- Assignment:
Comb through the entries for "robot" and pull out each line that holds it.

--- Input for this task ---

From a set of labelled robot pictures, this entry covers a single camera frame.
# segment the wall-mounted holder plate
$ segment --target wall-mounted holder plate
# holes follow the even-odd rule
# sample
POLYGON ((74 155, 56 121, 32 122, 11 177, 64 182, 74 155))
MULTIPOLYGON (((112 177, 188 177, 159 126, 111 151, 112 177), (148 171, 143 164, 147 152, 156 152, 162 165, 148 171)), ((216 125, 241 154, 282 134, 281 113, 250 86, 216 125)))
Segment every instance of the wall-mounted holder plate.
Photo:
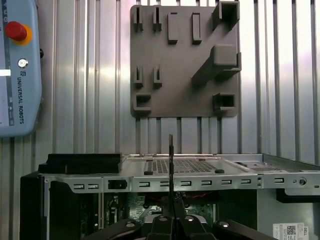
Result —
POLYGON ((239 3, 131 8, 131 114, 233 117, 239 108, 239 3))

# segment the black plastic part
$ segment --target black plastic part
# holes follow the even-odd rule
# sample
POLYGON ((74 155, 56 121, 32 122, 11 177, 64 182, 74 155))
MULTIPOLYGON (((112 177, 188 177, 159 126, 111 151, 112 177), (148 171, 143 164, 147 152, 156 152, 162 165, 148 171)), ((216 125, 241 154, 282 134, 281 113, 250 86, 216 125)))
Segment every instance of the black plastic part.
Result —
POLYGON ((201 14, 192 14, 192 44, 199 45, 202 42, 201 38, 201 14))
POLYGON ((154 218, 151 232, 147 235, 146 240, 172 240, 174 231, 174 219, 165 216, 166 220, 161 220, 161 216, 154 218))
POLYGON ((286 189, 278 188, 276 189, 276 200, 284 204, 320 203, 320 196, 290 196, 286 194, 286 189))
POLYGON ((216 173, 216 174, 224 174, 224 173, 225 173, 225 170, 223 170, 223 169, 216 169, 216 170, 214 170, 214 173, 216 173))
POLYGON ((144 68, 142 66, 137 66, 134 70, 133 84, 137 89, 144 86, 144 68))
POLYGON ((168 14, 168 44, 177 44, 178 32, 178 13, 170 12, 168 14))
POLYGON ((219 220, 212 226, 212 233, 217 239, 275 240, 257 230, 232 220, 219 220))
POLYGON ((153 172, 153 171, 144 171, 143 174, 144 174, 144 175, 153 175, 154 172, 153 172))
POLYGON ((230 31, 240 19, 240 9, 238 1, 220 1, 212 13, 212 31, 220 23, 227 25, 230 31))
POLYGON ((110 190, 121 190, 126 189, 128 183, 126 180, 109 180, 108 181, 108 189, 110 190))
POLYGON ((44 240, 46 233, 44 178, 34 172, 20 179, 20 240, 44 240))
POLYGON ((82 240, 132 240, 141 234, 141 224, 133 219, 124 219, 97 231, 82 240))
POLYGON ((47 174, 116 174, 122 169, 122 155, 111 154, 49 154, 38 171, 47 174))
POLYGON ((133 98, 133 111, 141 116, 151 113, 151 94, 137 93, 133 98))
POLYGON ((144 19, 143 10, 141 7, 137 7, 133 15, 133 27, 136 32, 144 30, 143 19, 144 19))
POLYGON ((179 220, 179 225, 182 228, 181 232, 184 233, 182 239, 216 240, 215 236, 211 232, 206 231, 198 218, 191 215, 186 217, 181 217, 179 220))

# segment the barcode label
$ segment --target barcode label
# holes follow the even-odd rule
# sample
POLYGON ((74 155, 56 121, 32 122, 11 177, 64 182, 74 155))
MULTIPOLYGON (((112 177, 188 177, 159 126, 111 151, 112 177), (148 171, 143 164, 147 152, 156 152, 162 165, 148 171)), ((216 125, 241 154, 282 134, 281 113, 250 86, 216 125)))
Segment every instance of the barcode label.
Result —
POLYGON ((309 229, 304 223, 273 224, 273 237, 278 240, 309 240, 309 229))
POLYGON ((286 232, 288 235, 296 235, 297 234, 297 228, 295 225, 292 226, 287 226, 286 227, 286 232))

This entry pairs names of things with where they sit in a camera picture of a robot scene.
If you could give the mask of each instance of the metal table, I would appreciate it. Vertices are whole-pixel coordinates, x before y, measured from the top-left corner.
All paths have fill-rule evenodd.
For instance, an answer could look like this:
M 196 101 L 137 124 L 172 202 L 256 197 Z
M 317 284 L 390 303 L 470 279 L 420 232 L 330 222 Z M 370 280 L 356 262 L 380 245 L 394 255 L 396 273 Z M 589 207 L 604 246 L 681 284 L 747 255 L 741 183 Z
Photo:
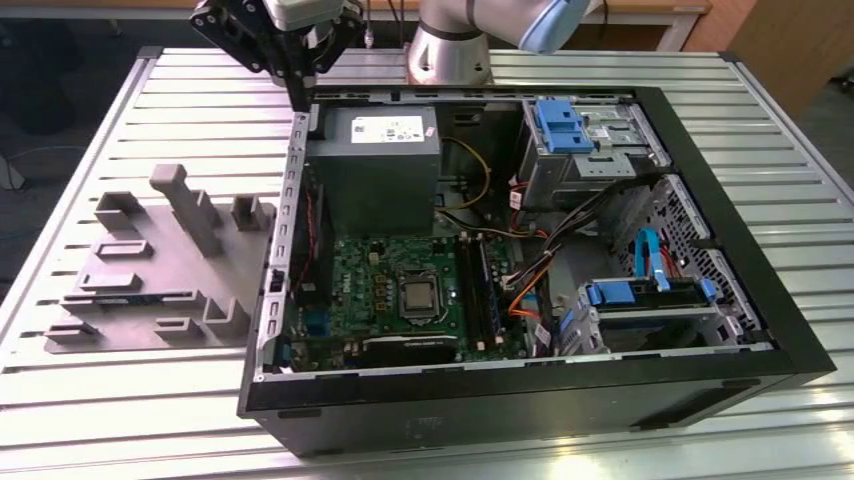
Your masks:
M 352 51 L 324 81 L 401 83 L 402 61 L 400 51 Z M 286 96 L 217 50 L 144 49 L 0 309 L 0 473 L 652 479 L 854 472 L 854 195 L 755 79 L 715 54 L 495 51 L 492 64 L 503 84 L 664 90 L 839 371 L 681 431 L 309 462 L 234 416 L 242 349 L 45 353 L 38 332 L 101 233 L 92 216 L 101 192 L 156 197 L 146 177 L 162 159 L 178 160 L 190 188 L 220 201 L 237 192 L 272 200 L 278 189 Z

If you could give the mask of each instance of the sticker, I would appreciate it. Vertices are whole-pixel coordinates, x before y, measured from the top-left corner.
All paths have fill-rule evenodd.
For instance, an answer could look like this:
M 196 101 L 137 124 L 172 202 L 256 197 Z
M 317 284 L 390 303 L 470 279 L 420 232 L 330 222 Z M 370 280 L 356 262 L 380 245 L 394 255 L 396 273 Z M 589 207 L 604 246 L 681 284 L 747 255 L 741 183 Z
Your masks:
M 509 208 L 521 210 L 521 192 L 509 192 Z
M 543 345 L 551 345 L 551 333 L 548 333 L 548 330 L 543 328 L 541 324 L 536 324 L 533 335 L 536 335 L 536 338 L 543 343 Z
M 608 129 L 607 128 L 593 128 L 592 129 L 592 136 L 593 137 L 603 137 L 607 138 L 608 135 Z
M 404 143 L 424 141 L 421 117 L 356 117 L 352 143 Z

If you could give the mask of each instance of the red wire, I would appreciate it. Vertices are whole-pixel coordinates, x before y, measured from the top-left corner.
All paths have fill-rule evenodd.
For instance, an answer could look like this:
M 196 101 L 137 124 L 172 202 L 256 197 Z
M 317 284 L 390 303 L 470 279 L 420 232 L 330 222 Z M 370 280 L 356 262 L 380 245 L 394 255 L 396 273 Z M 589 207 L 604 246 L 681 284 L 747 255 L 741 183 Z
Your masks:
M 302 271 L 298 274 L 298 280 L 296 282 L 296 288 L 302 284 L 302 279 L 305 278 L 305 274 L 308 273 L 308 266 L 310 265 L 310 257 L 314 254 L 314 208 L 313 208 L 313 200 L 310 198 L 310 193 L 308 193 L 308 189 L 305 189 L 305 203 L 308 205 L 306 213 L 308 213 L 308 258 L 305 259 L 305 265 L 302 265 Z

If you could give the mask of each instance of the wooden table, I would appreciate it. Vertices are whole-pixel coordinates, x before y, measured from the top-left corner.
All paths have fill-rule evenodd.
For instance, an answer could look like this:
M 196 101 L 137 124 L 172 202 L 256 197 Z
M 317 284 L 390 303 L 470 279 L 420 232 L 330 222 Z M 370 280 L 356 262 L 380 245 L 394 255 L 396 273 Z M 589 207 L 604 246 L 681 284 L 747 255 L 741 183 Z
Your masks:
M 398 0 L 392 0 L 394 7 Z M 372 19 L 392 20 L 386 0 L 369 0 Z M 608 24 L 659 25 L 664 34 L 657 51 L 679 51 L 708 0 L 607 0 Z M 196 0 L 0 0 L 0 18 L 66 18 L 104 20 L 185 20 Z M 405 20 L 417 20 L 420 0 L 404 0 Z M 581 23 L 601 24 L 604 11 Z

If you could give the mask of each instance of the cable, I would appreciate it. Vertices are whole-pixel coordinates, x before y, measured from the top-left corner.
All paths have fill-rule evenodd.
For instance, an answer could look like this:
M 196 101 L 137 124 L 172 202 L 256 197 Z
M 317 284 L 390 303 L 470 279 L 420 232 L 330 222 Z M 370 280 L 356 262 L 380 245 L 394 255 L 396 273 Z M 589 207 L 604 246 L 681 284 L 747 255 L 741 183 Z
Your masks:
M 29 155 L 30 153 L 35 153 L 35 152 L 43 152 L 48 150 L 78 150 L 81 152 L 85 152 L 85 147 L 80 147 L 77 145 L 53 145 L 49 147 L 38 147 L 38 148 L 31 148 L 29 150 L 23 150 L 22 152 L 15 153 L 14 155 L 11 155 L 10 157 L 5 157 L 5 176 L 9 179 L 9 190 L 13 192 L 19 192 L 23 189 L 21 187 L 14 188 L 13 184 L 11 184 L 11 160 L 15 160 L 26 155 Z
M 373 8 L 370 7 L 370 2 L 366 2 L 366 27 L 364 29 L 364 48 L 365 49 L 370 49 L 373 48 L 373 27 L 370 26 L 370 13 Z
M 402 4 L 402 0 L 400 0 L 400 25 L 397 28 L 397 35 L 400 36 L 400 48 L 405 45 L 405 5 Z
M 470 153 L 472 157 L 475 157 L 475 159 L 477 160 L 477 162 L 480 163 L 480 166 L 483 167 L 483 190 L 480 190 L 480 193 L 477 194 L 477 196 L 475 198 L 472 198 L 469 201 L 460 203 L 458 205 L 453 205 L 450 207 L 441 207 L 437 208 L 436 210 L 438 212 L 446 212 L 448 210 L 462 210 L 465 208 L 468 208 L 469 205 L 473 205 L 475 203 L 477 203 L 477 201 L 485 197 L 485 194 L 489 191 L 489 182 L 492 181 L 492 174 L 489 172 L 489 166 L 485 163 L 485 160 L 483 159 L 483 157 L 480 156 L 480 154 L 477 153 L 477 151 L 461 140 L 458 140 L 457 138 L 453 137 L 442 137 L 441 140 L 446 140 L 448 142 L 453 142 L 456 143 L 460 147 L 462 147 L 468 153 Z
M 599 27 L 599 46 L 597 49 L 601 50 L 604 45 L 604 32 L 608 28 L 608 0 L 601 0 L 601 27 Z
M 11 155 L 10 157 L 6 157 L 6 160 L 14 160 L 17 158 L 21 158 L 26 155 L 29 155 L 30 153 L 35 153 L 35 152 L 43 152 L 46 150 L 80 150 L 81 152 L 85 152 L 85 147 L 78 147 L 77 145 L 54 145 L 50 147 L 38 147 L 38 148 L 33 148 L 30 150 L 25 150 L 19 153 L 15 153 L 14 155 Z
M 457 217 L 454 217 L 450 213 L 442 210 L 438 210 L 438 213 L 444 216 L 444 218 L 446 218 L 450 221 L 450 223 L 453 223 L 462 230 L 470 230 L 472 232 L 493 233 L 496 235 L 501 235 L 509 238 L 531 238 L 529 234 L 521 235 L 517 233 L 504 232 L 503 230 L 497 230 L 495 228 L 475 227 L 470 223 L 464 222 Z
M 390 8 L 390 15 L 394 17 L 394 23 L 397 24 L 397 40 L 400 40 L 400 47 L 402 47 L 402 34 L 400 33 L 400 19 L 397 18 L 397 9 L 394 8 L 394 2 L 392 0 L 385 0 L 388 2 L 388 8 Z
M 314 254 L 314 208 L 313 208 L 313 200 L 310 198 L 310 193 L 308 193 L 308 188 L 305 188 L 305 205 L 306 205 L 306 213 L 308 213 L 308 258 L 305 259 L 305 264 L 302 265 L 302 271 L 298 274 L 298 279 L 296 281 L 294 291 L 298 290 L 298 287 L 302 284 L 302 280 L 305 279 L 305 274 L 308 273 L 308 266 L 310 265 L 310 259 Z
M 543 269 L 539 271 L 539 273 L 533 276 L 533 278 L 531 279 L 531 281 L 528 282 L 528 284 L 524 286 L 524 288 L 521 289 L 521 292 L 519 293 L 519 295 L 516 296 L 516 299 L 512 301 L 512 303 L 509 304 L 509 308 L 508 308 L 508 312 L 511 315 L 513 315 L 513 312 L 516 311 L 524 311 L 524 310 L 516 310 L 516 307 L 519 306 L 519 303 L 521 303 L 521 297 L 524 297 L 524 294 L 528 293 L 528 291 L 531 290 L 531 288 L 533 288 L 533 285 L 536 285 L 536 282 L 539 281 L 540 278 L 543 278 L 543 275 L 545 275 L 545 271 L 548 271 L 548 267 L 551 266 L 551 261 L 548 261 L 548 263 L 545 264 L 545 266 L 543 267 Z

---

- Task solution:
From a set of labelled robot pictures, this entry covers a single camera frame.
This entry pairs names of things with where they sit in a camera picture of a robot scene.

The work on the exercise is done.